> _EXERCISE PROMPT_
The line with "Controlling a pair" marks the start; write out that line and all following lines through the end of the listing, exactly.

____________________

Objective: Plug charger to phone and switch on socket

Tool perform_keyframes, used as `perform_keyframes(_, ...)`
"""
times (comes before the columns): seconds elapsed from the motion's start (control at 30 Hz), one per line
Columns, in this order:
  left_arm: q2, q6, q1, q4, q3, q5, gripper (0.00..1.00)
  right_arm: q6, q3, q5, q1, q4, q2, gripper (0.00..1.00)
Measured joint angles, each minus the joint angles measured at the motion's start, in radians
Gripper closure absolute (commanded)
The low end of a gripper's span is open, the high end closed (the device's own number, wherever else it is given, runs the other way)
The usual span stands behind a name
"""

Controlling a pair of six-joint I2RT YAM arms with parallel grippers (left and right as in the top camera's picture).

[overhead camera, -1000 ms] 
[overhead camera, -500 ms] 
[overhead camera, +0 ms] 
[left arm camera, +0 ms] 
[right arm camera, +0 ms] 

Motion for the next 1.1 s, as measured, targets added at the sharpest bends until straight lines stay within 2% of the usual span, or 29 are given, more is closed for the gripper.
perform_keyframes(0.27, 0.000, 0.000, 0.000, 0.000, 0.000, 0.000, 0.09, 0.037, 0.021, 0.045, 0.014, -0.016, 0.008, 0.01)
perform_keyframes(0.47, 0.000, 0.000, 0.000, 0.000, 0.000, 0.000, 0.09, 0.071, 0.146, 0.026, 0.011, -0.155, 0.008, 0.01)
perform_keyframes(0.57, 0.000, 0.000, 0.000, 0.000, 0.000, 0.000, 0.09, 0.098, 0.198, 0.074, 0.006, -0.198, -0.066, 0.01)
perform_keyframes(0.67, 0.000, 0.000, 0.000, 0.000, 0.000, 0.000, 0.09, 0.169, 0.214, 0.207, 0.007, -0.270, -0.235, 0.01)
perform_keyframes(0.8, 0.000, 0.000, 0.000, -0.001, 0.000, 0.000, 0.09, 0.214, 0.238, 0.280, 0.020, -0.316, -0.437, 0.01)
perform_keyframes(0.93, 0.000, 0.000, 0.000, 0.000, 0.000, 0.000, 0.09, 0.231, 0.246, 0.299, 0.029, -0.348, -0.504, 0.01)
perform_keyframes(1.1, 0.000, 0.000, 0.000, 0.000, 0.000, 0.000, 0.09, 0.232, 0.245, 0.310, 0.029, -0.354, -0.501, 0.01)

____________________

> _WRITTEN SOLUTION_
Controlling a pair of six-joint I2RT YAM arms with parallel grippers (left and right as in the top camera's picture).

[overhead camera, -1000 ms] 
[overhead camera, -500 ms] 
[overhead camera, +0 ms] 
[left arm camera, +0 ms] 
[right arm camera, +0 ms] 

Motion for the next 1.1 s, as measured, targets added at the sharpest bends until straight lines stay within 2% of the usual span, or 29 are given, more is closed for the gripper.
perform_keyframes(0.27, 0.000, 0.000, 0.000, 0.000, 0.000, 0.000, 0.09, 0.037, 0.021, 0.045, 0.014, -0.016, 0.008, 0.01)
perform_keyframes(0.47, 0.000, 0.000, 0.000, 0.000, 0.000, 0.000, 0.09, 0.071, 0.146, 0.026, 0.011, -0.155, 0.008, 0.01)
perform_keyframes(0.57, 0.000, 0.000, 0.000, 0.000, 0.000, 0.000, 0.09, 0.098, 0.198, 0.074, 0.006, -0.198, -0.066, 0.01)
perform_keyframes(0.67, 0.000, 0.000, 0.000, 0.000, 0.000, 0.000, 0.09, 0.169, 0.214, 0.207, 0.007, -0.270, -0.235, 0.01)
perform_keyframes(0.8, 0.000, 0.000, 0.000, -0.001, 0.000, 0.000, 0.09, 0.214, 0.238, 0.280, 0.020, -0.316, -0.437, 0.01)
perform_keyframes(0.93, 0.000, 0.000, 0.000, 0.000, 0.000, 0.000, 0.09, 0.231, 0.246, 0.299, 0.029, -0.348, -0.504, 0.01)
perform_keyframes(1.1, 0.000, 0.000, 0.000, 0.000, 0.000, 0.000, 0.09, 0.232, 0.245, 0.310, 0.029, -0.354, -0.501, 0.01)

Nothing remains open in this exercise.